Sharath Pankanti received the Ph.D. degree in computer science from Michigan State University, East Lansing, in 1995. He joined IBM T. J. Watson Research Center, Yorktown Heights, NY, in 1995 and was with the IBM Advanced Identification Project until 1999. During 2000–2001, he worked on “footprints”—a system for tracking people based on their infrared emission. From 2001 to 2003, he worked on PeopleVision, a system for detecting and tracking individuals in indoor and outdoor environments. From 2003 to 2004, he worked on large-scale biometric indexing systems and since 2005, has worked on object recognition and human interface designs for effective security and convenience. He has co-edited a comprehensive book on biometrics Biometrics: Personal Identification (Kluwer, 1999) and coauthored A Guide to Biometrics (Springer, 2004).
Self-checkout systems are perceived as the future of retail checkout and are emerging as attractive business solutions that empower both retailers and consumers alike. The self checkout systems allow a shopper to checkout (e.g., purchase) products from a physical store with as little assistance from store staff. The self checkout systems need to validate the shopper item selection and accept appropriate payment for the transaction. Some simple self checkout systems such as bank ATMs, gas pumps, and airline kiosks are already very successful. Before self-checkout becomes ubiquitous for all point-of-sale applications, following three fundamental, challenging (and often conflicting) problems need to be overcome: (i) cost: the system must be reasonably inexpensive to build/install and should work with as much of the existing equipment as possible; (ii) Security: the system must effective against theft (small false miss rate) without annoying honest customers (small false alarm rate); and (iii) Usability: a usable (e.g. higher throughput) system must not unduly inconvenience the user and owner (e.g., retailer) In other words, inexpensive self-checkout lanes that are more accurate, easier to use, and faster will provide a better shopping experience.

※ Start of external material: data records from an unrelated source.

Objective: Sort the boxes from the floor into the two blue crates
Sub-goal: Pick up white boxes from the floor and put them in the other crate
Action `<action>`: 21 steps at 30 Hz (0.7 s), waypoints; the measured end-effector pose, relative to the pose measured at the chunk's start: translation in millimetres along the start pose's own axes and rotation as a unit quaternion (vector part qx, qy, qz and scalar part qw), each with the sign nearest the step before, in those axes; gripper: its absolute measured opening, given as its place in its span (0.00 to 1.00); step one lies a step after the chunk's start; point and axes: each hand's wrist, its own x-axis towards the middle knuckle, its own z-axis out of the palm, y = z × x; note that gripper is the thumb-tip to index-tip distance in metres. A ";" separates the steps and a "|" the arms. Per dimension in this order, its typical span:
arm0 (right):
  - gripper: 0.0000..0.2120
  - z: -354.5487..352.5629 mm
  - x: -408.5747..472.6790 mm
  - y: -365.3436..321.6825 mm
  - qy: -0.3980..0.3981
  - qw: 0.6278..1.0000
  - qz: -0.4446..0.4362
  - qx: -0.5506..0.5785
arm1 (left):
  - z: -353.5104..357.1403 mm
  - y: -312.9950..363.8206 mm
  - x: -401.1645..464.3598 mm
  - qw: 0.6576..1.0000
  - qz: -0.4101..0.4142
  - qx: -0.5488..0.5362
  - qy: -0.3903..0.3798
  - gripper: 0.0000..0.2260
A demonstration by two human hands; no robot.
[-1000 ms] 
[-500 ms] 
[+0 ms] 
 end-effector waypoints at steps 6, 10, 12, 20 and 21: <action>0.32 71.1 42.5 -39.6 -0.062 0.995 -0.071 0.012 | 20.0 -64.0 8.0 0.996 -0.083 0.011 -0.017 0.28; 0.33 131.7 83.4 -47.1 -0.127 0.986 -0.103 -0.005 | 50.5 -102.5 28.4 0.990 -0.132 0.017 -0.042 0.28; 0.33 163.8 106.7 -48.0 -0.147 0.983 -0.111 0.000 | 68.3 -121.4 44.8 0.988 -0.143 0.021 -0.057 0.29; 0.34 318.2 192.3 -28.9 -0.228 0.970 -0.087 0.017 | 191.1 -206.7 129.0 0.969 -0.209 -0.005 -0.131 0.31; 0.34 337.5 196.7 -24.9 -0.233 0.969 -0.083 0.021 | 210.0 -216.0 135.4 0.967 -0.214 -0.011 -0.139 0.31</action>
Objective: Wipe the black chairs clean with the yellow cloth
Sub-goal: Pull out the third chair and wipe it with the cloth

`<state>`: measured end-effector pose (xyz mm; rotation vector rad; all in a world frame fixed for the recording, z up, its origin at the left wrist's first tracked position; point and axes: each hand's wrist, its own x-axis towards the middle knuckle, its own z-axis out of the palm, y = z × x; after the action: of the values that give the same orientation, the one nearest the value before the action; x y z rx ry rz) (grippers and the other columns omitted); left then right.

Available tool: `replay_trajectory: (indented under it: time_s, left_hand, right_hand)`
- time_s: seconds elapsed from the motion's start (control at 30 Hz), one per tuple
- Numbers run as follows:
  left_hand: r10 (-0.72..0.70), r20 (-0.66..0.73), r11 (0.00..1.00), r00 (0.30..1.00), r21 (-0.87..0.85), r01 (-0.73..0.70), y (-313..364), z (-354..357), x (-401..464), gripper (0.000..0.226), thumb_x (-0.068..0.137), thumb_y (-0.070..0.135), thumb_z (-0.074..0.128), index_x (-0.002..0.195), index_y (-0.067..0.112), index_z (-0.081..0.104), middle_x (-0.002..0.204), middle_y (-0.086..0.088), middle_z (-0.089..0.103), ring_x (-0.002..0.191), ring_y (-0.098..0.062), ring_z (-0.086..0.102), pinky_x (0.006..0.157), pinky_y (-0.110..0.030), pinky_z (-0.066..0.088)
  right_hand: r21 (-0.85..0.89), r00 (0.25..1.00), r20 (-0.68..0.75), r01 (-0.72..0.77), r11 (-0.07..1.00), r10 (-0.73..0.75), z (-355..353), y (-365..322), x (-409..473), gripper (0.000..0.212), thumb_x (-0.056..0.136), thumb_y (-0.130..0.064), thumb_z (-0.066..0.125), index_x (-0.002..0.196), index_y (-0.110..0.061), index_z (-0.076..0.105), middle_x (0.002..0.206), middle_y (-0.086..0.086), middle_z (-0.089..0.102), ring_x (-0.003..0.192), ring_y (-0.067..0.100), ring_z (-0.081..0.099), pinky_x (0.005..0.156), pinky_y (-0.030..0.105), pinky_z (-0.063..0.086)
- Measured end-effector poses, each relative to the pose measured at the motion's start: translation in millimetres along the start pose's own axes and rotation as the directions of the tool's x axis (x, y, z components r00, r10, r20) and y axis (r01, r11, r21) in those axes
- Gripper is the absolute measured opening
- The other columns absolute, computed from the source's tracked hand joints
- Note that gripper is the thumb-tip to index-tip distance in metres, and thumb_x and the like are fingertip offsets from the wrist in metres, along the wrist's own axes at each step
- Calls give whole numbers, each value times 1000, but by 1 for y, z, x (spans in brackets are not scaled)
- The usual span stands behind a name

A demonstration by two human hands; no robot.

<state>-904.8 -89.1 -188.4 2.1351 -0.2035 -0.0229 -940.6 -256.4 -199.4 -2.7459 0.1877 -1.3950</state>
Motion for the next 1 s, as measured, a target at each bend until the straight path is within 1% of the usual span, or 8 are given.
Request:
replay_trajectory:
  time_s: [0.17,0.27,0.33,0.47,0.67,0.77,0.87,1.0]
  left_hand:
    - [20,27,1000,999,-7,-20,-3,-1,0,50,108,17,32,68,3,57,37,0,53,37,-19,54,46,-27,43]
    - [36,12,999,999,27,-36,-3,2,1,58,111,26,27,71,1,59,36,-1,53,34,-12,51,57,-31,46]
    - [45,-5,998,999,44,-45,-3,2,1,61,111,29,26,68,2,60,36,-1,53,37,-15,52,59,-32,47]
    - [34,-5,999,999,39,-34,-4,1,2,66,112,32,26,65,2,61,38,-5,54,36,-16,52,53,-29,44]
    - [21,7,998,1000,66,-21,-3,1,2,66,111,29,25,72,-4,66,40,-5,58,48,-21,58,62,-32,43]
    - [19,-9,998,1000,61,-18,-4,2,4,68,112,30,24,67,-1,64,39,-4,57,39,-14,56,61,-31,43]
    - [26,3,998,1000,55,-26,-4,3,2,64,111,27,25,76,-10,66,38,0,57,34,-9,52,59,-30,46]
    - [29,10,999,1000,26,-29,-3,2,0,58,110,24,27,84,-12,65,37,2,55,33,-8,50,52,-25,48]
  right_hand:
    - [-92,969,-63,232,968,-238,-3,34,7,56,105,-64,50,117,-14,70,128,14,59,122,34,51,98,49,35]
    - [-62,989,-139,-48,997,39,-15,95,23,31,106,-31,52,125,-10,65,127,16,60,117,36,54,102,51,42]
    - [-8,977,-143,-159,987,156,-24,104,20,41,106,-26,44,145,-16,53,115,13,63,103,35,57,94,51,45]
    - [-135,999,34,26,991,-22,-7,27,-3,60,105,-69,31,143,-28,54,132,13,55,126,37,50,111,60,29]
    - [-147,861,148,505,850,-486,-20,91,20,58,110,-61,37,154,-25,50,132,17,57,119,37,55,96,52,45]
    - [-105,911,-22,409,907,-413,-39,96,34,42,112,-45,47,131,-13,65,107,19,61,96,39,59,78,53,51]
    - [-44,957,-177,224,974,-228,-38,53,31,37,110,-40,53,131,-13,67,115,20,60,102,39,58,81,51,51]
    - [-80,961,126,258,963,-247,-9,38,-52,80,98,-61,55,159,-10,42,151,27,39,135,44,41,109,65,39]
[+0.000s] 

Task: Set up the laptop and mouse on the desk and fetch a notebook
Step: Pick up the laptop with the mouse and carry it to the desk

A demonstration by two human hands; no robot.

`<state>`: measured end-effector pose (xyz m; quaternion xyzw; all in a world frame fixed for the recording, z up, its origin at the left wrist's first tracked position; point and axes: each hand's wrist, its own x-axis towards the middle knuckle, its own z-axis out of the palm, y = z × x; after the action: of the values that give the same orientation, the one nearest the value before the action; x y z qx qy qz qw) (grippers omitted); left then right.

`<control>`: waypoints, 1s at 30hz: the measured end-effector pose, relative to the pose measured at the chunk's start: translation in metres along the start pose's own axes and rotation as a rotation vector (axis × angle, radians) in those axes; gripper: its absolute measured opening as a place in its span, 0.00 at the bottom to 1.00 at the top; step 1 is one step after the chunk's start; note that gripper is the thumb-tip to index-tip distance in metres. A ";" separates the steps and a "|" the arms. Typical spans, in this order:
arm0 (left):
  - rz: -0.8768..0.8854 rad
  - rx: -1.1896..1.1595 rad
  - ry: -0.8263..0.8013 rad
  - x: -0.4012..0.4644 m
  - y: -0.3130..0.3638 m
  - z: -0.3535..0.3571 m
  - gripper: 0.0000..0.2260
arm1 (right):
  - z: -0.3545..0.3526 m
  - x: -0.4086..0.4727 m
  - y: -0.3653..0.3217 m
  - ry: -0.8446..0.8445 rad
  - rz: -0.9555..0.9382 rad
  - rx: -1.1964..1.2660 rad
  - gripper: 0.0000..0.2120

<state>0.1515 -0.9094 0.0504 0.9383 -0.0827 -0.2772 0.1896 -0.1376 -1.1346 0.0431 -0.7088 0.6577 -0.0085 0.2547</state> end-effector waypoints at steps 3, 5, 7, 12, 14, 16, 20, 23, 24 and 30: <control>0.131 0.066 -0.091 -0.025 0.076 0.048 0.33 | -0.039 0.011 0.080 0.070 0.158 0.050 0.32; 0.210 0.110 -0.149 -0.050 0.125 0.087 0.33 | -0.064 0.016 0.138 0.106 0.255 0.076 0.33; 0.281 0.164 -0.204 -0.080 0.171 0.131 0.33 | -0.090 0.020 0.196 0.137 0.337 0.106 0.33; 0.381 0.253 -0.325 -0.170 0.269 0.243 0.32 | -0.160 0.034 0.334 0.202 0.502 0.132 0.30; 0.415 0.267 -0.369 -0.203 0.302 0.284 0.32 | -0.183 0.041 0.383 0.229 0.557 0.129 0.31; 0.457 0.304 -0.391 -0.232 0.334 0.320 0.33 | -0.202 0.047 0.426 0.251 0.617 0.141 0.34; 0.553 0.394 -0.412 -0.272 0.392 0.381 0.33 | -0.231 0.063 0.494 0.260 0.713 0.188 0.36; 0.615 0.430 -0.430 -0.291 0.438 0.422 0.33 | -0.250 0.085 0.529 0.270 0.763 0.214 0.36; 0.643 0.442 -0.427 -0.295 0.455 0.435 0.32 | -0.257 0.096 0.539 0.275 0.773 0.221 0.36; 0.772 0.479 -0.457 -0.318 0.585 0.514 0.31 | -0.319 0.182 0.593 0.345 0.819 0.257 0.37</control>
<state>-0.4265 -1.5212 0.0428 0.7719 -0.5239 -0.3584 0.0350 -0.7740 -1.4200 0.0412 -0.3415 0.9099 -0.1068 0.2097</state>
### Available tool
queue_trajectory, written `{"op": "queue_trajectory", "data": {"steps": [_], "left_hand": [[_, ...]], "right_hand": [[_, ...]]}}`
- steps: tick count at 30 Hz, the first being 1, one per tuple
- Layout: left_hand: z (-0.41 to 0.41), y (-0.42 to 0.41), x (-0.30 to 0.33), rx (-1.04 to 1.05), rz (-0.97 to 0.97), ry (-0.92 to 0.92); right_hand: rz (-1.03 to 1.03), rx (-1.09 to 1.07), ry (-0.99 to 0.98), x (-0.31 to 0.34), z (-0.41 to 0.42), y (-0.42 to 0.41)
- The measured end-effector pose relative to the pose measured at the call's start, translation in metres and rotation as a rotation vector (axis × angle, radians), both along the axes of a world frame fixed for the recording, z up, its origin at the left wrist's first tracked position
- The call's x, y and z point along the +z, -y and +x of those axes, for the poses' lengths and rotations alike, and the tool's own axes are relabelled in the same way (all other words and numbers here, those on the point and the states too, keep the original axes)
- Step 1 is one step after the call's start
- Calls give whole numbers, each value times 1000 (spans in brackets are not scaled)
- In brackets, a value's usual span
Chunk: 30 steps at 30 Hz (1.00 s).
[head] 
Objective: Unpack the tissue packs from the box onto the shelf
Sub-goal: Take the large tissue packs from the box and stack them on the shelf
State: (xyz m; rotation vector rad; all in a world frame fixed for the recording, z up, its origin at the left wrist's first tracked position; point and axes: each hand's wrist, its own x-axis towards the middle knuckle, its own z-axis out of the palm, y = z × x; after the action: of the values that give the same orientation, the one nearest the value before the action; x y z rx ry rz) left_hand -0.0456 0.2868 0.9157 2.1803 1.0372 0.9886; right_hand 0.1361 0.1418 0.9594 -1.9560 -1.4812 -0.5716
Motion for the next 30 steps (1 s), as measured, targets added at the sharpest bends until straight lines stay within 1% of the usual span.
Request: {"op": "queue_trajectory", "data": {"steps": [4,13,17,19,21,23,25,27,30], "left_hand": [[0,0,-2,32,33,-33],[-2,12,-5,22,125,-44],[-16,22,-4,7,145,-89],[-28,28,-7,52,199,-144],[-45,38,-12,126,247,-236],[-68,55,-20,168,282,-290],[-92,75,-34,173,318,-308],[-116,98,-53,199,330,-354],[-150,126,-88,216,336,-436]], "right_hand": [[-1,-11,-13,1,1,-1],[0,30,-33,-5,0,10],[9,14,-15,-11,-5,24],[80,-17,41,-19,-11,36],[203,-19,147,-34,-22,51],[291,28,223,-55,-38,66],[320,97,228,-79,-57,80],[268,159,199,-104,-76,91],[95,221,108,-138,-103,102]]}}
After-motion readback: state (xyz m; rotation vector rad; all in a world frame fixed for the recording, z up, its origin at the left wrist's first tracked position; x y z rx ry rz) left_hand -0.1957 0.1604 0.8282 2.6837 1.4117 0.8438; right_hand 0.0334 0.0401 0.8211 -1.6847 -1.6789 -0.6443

The conventional automatic self checkout systems at retail stores are wanting in performance as defined by the three metrics defined above. The cost of the typical self checkout systems is significantly higher than the cashiered checkouts because the sensor instrumentation involves customized fabrication. The accuracy performance of the system may not be acceptable since the sensor measurements used for verification are impoverished in discriminatory information (e.g., item weight). Finally, the conventional self checkout technology has a very limited view of user interaction and, is therefore, not very user-friendly.
The new generations of self checkout systems are increasingly considering camera-based "video analytic" technology because they help satisfy all of these concerns. Driven largely by the cell phone and consumer photography market, inexpensive high-quality cameras are becoming commodity items. Coupled with the increasingly powerful CPUs found in point-of-sales, minimal additional resources are needed to run such systems. Moreover the visual information that can be obtained from cameras is much richer than that provided by other sensors, thus allowing better detection of fraud. Finally, cameras are relatively unobtrusive to the customer, and also provide new avenues for further augmenting usability. Designing camera-based self checkout system is a challenging computer vision research problem because there are tens of thousands of items in a store. Moreover, there is a wide variety of different forms, colors, shapes, and sizes that must be accounted for. Furthermore, because of a variety of different illumination conditions, learning invariant visual features of the shopping items is also very complex.
In this talk, we will present our research on computer vision based self checkout system design which is completely automatic in operation ranging from image capture, object segmentation, training/learning, and matching. Based on the real data involving thousand of shopping items collected over extended periods of time (more than 20 months), our experimental results demonstrate that visual technology is an effective and inexpensive component of design of next generation self checkout systems. Here are some of the specific results we will elucidate in the presentation:
(i) Cost: the estimated cost of the visually augmentation is relatively inexpensive and would afford removal of some of the existing sensor-based subsystems without affecting the accuracy performance. The estimated cost and resource requirements the self checkout system based exclusively on vision sensors is very attractive.
(ii) Accuracy: In several technology tests spanning more than a billion matches, we show that false positive rates (fraction of times one item is mistaken for the other) and false reject rates (fraction of time an item fails to match another image of the same item) of the visually augmented system is significantly better than its conventional counterpart. Our results demonstrate that the new visually augmented self checkout system is at least twice as accurate and twice as shopper-friendly as the existing technology. We also show that the exclusively vision-based self checkout system can also offer acceptable accuracy performance. We show that the statistical feature matcher performs significantly better in our design than it structural counterpart.
(iii) Usability: The results also quantify how the new technology will significantly improve shopper assistance, lane throughput, and shopper queue lengths. Further, we demonstrate that the visual system can be effectively trained from a very few samples arbitrarily selected from the shopping data. This “on-the-fly learning” design feature offers significant advantage since the manually training is impractical in a real store where there are tens of thousands items (many of which are changing their appearance on a weekly basis.
In summary, we conclude that the visual appearance of items is rich in information, that we can reliably extract this information, and that it is sufficiently distinctive to yield real-life practical general purpose vision system with acceptable item verification performance.